Limiting disk iops on a larger Munin server using rrdcached

I've long used Munin for basic resource monitoring on a huge variety of servers. It's simple, reliable, easy to configure, and besides the fact that it uses Perl for plugins, there's not much against it!

Last week, I got a notice from my 'low end box' VPS provider that my Munin server—which is aggregating data from about 50 other servers—had high IOPS and would be shut down if I didn't get it back into an allowed threshold. Most low end VPSes run things like static HTML websites, so disk IO is very low on average. I checked my Munin instance, and sure enough, it was constantly churning through around 50 iops. For a low end server, this can cause high iowait for other tenants of the same server, so I can understand why hosting providers don't want applications on their shared servers doing a lot of constant disk I/O.

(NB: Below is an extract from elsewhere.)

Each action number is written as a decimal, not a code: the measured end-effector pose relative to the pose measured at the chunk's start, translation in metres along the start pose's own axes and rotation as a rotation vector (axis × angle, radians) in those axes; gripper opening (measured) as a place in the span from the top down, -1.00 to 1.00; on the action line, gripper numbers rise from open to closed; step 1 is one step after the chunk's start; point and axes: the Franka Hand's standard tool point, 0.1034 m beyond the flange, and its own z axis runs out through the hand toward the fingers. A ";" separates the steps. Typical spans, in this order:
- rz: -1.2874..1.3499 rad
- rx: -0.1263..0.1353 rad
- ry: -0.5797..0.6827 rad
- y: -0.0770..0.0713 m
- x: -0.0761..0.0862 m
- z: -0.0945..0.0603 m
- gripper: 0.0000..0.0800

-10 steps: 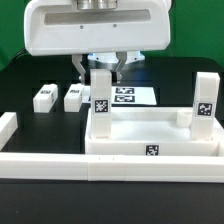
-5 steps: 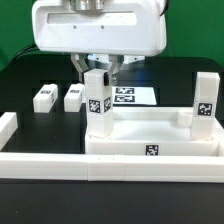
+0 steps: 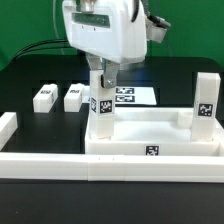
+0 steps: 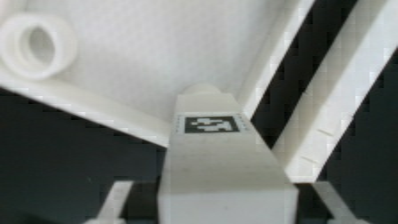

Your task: Assemble desk

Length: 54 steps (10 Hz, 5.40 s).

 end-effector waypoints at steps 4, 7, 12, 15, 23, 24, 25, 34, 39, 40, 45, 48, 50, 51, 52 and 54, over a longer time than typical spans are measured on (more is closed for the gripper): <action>0.116 0.007 -0.010 0.000 0.000 0.001 -0.01; -0.116 0.009 -0.006 0.000 0.002 0.001 -0.57; -0.592 0.011 0.000 -0.001 0.000 0.001 -0.62; -0.872 -0.007 0.009 -0.001 0.001 0.002 -0.62; -1.324 -0.032 0.017 0.001 0.003 0.003 0.02; -1.310 -0.031 0.016 0.001 0.003 0.003 0.28; -1.293 -0.031 0.017 0.001 0.003 0.003 0.28; -0.382 -0.007 0.020 0.002 0.002 0.005 0.28; 0.003 0.002 0.015 0.001 0.001 0.005 0.28; -0.017 0.002 0.015 0.001 0.001 0.005 0.23; -0.356 -0.005 0.017 0.000 -0.002 0.006 -0.60; -0.672 -0.006 0.016 -0.002 -0.003 0.006 -0.62; -0.883 -0.009 0.015 -0.002 -0.004 0.007 -0.62; -0.953 -0.010 0.015 -0.002 -0.004 0.007 -0.62; -1.006 -0.010 0.014 -0.002 -0.005 0.007 -0.62; -1.173 -0.015 0.015 -0.001 -0.003 0.007 -0.62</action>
Offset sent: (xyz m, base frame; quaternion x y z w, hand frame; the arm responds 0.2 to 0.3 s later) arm 0.0000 0.0000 0.0000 0.0000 0.0000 0.0000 1.0000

Using iotop, I could see the munin-update processes were spending a lot of time writing to disk. And munin's own diskstats_iops plugin showed the same:

Munin disk iops before RRDCacheD

Reading up on ways to reduce overall disk usage in Munin, I discovered this article on raymii.org, which linked to the following documentation page: Scaling the munin master with rrdcached.

I am running this server on CentOS 7 currently, so I used systemd to manage the rrdcached daemon. Here's how I did it:

First, create a /usr/lib/systemd/system/rrdcached.service unit file. This file tells systemd how to start and run rrdcached in the background:

[Unit]
Description=RRDCacheD for Munin
After=network.service

[Service]
Type=forking
PIDFile=/run/munin/rrdcached.pid
User=munin
ExecStart=/usr/bin/rrdcached -p /run/munin/rrdcached.pid -B -b /var/lib/munin/ -F -j /var/lib/munin/rrdcached/ -m 0660 -l unix:/run/munin/rrdcached.sock -w 1800 -z 1800 -f 3600

[Install]
WantedBy=multi-user.target

Make sure systemd knows about this new service:

systemctl daemon-reload

Then start the service and verify it's loaded and active:

systemctl start rrdcached
systemctl status rrdcached

(Note that if you have rrdtool installed on CentOS (which you should as it is installed with munin), it should already have rrdcached available in /usr/bin.)

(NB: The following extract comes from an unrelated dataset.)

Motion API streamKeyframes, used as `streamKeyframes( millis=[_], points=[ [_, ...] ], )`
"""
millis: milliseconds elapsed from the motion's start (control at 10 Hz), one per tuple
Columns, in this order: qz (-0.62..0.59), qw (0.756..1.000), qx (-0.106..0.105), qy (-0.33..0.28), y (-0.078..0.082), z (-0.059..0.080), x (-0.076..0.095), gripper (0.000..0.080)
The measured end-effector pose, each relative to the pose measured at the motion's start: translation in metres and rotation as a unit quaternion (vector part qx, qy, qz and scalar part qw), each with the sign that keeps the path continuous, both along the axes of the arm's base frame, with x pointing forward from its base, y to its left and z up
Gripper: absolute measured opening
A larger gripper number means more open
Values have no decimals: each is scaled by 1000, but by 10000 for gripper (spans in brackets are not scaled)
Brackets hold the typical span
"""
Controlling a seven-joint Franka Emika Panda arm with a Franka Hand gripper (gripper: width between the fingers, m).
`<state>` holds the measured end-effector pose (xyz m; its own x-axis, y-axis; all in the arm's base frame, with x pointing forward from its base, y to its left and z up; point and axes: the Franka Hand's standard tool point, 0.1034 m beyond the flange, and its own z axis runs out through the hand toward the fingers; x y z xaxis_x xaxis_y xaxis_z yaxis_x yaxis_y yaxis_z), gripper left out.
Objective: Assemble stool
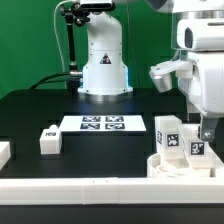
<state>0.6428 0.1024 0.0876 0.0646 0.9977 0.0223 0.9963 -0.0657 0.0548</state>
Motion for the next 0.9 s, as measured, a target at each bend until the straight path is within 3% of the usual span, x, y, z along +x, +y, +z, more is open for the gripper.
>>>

If you are using the cgi graphing strategy (highly recommended unless people are looking at the munin graphs all day and night and you want them pre-rendered), make sure the rrdcached UNIX socket file is readable by the webserver (Apache, in this case):

sudo chgrp apache /run/munin/rrdcached.sock

Finally, to make sure munin is using rrdcached to queue up writes, edit /etc/munin/munin.conf and make sure the following line is present:

rrdcached_socket /run/munin/rrdcached.sock

Now, after the next munin cron run, you should see your disk IO start to die down. If you're seeing empty graphs or it looks like something's not right, tail the munin-update.log file in /var/log/munin and see what it's saying. Here's my iops graph now, a few hours after implementing the change:

Munin disk iops after RRDCacheD

The average iops went down from 45 to 12, while the req size went up slightly. This is a good thing, as it means I'm writing larger chunks of data less frequently—much better for the disk and for shared tenants dealing with iowait on this server hardware.

Two other changes which can further reduce disk IO during munin runs include:

  • Using the cgi graphing strategy (where graphs are generated when a user visits the Munin frontend, instead of being regenerated on every single munin cron run). I am already doing this, so no further gains here.
  • Writing html and graphs to a tempfs volume instead of the main system disk. I haven't done this yet, but raymii's article shows how to do it if you're interested.

Comments

Changing the group of the UNIX socket to the web server's group breaks munin-update, as it can no longer write to the socket.